Don: So far all I've seen is a thin parallel leading to an ad-hominism.

: : Don: What other explanations did I dismiss out of hand?

: : Don: As for the book, it is rather expensive. I think the topic is interesting, but I'm not ready to spend that much for (what appears to be) a piece of bare propaganda. Perhaps I can find it in a library . .

: SDF: You never bothered to think about, or even ask me for more information about, what MARKET FAILURE was supposedly propaganda FOR. Andor and Summers are plainly a species of procapitalist -- they do at one point endorse the idea of the "mixed economy." (Before you reach for your keyboard, THINK! Did I say I endorsed every facet of Andor and Summers' point of view? NO, I DIDN'T. It should be obvious by now that what I endorse is their attack upon "Market Maoists," those who would impose their purist vision of capitalism upon every country as a sort of cheap scam, regardless of the enormous costs thus borne by the great majority of the people in such countries.)

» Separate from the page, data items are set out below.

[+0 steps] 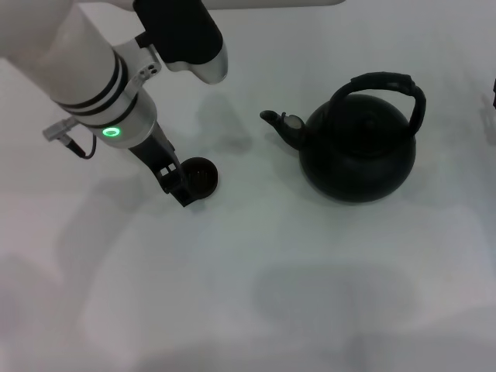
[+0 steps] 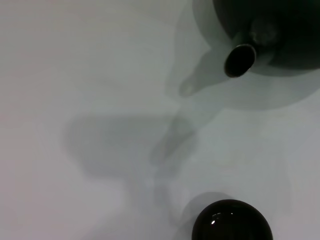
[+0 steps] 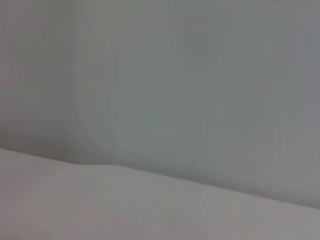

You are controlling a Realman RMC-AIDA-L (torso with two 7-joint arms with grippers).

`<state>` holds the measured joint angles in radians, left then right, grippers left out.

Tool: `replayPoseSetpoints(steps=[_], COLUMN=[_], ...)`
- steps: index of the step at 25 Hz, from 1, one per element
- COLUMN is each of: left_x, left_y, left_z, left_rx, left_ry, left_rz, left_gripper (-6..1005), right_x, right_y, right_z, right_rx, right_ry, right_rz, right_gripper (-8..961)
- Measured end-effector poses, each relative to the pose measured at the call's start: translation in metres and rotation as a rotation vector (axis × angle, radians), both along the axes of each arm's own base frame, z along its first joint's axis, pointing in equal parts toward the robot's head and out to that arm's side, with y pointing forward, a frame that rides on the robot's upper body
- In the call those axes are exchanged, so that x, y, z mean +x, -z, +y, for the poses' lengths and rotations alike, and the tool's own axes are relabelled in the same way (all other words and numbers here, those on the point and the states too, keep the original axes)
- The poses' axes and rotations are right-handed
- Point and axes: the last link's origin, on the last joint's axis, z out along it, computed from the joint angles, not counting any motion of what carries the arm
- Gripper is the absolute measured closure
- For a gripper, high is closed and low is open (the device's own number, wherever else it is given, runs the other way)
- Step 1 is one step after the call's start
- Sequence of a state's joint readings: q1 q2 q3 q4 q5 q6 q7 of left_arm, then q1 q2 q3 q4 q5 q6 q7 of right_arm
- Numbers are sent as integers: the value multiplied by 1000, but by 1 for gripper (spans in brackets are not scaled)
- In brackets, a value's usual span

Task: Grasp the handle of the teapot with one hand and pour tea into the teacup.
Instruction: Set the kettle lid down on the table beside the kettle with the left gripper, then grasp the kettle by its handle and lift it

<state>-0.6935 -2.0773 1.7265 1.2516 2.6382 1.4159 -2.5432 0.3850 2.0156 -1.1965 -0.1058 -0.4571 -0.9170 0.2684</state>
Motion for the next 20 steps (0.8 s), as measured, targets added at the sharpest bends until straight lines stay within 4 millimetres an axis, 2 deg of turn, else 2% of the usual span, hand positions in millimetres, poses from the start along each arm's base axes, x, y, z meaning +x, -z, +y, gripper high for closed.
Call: replayPoseSetpoints(steps=[7,11,16,20], left_x=[7,6,-19,-57], left_y=[-16,-36,-61,-92], left_z=[-12,-15,-4,9], left_rx=[57,155,333,576], left_ry=[47,77,91,107], left_rz=[-31,-77,-162,-271], left_gripper=[152,152,152,152], right_x=[1,2,4,5], right_y=[-2,-7,-9,-9], right_z=[0,2,2,2], right_rx=[6,32,45,42], right_ry=[2,10,16,25], right_rz=[0,-2,-12,-22], right_gripper=[537,537,537,537])
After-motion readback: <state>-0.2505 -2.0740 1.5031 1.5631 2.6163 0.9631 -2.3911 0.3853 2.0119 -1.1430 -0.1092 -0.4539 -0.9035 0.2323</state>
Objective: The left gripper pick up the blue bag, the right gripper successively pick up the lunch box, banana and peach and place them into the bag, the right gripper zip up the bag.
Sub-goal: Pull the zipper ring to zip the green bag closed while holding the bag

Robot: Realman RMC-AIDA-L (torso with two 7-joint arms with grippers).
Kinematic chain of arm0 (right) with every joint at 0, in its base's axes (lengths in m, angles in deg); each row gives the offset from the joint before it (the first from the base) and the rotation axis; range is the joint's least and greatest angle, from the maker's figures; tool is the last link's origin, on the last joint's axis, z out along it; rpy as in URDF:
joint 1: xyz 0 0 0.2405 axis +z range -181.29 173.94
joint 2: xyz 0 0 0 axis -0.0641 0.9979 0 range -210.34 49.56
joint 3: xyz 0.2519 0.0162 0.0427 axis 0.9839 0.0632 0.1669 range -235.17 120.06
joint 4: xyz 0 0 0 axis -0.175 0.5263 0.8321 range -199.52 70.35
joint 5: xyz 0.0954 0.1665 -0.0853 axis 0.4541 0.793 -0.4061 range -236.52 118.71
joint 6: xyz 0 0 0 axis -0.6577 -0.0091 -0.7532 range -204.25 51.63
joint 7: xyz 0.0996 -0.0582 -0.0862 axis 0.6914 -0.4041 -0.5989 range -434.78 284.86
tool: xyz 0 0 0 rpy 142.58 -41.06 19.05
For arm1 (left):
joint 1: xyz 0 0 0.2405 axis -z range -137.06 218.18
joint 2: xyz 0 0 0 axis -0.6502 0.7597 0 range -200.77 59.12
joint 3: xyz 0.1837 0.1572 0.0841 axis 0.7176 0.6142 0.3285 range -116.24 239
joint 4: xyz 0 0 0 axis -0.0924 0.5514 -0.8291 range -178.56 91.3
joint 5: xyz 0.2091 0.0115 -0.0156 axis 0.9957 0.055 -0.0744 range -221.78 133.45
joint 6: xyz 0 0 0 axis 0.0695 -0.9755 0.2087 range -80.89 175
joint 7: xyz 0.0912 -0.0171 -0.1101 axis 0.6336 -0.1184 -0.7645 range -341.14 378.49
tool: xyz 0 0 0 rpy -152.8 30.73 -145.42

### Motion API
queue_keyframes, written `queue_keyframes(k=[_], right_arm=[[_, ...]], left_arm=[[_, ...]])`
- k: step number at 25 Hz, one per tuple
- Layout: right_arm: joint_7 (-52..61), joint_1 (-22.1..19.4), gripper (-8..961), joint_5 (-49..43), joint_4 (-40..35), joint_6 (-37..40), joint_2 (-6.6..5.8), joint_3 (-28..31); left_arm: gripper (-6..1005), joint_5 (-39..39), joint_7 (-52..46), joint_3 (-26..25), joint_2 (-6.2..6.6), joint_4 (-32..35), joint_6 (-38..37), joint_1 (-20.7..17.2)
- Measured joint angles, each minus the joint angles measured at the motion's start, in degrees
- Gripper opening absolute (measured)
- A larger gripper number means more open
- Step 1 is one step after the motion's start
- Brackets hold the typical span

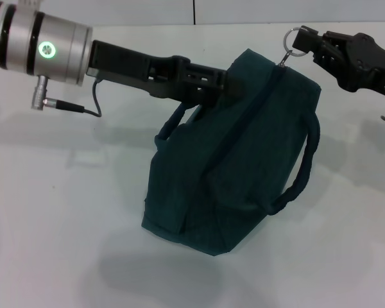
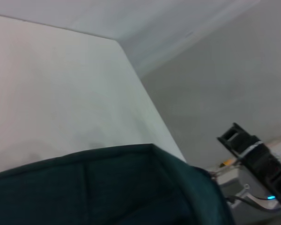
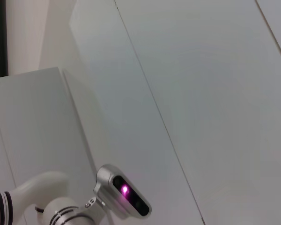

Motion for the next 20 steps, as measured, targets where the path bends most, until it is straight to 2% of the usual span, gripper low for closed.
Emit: queue_keyframes(k=[10, 20], right_arm=[[-0.1, 0.2, 20, 0.0, -0.2, 0.0, 0.0, 0.0], [-0.6, 0.3, 20, 0.0, -0.1, 0.7, 0.0, 0.0]], left_arm=[[893, 0.1, -1.9, 0.3, 0.01, 1.7, -0.6, 0.5], [890, 0.6, -1.9, 3.9, -0.32, 1.7, 1.1, 0.6]])
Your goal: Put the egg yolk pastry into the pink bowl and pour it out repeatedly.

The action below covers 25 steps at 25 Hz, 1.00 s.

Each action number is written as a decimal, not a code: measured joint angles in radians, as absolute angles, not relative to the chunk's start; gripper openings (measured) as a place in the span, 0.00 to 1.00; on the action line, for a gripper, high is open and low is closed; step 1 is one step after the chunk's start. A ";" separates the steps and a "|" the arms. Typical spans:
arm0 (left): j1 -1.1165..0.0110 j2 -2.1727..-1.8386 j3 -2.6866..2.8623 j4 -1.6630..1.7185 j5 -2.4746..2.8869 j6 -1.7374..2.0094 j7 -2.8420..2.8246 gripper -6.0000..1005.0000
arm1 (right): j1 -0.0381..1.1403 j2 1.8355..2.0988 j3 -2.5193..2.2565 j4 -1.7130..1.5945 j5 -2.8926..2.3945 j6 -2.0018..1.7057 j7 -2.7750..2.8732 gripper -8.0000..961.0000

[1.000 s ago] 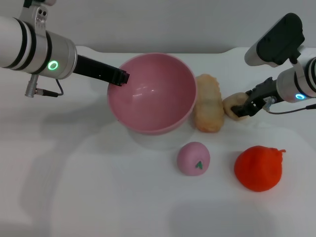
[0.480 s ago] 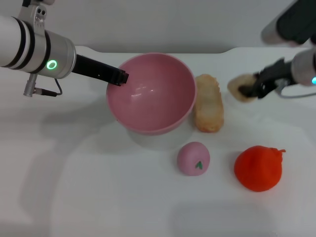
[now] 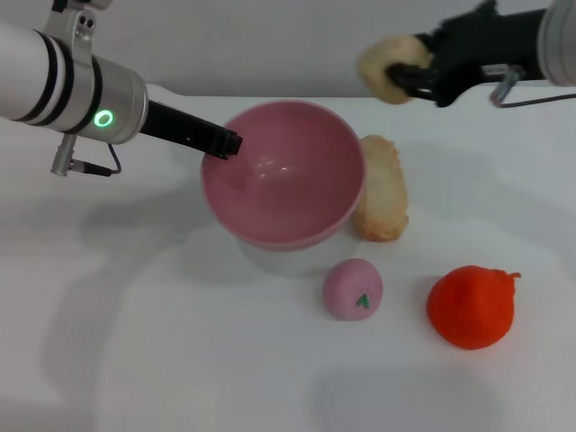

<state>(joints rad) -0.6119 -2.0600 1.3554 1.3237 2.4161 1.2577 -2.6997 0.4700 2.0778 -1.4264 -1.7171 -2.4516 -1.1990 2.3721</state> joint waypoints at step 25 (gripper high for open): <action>-0.610 -2.062 1.364 1.319 2.381 1.241 -2.700 0.05 | 0.496 2.075 -1.666 -1.733 -2.421 -1.156 2.367 0.44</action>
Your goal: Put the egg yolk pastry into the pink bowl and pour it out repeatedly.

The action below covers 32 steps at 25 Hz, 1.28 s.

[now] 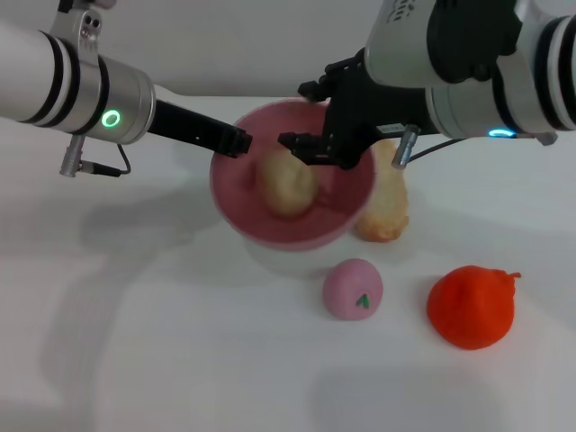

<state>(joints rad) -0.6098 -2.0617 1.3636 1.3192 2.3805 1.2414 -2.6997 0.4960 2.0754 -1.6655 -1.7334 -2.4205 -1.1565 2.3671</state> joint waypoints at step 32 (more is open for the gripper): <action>-0.386 -2.063 1.902 1.306 2.339 0.218 -2.209 0.05 | 0.212 2.070 -0.671 -0.805 -1.140 -1.350 1.564 0.58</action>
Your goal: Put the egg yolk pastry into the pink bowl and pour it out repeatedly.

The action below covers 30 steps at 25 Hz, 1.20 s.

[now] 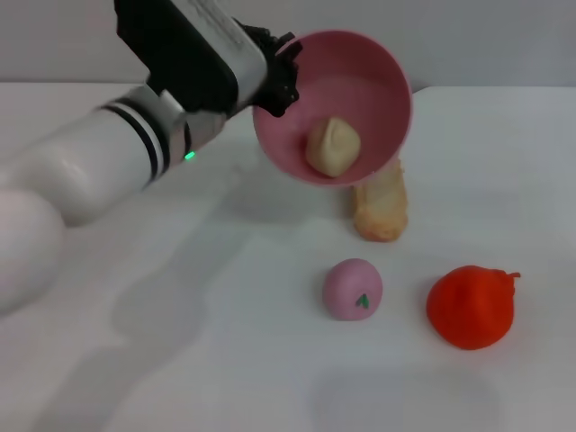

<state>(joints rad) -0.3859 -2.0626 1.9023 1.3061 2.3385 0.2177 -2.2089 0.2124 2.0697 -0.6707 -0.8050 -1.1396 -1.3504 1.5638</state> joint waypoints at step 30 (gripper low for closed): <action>-0.354 -2.069 2.372 1.118 2.338 -0.657 -1.685 0.05 | 0.287 2.073 -0.645 -0.689 -1.109 -1.468 1.520 0.58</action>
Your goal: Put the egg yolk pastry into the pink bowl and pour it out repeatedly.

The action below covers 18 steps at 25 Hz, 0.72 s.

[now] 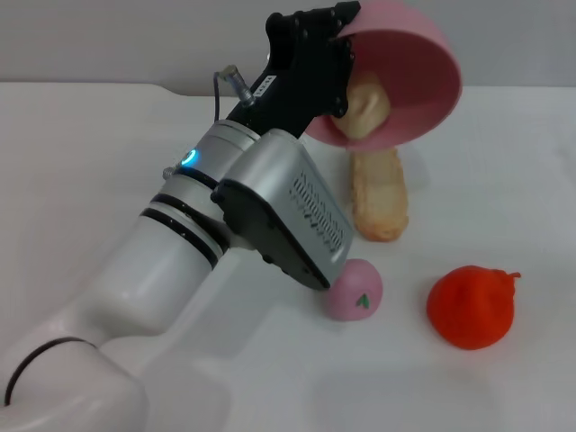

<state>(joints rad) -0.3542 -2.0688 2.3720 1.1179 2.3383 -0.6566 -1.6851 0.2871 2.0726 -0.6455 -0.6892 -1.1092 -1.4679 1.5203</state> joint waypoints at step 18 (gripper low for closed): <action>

Don: My comments on the book were based upon what you wrote.

: Perhaps the above comment is just another example of your egocentric thinking -- if you don't like it, it must be "bare propaganda."

Don: The "Market Maoist" argument is basically an ad-hominism based upon a thin parallel.

: : Don: "State capitalism" is an oxymoron. If you ever manage to create your socialist system, you will end up with an elite and money, too. If you expect it to last more than a week or two.

: SDF: Prophecy!

Don: Well, prove it wrong. How does your socialist system work? What do you propose?

: : Don: The ideological zeal for capitalism is based on the knowledge that it is the system that works best, and provides optimal benifits for the majority.

: SDF: The ideological zeal for marketization, say Andor and Summers, is not based on any knowledge as such, nor is it intended to benefit any majority, since great majorities of the people of eastern Europe and elsewhere have been dispossessed and demobilized by "market-based" reforms.

: Look, I tire quickly of debate with people who reject evidence out of hand without presenting any of their own. Why don't you just respond below with another ideological flag-salute, and we can end this?

Don: The "evidence" you presented was a thin parallel, which was used to create an ad-hominism.